EXERCISE BRIEF -> Within the listing below, how many lines hold the string "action"? Only the number is wanted.

THE DATA ->
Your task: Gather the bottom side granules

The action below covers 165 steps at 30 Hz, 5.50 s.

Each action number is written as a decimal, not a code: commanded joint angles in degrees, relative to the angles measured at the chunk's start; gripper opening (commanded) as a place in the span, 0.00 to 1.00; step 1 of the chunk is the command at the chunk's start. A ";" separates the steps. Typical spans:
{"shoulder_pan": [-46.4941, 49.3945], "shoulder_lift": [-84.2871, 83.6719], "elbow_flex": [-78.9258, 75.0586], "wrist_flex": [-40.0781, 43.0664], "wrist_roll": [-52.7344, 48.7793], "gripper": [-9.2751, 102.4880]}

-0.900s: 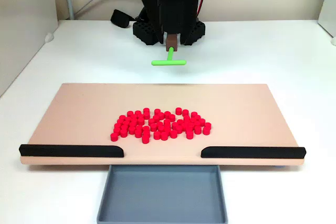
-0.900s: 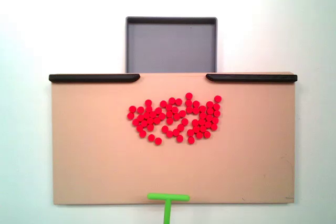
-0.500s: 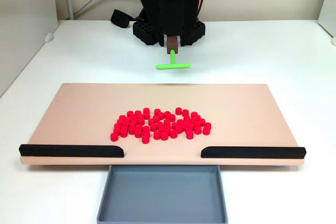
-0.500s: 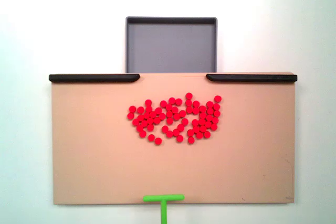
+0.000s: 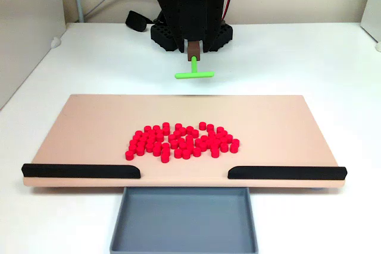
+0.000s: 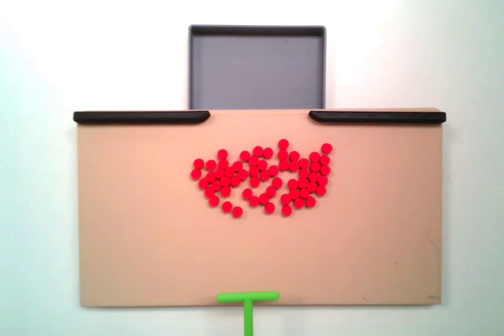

RESULT BELOW -> 2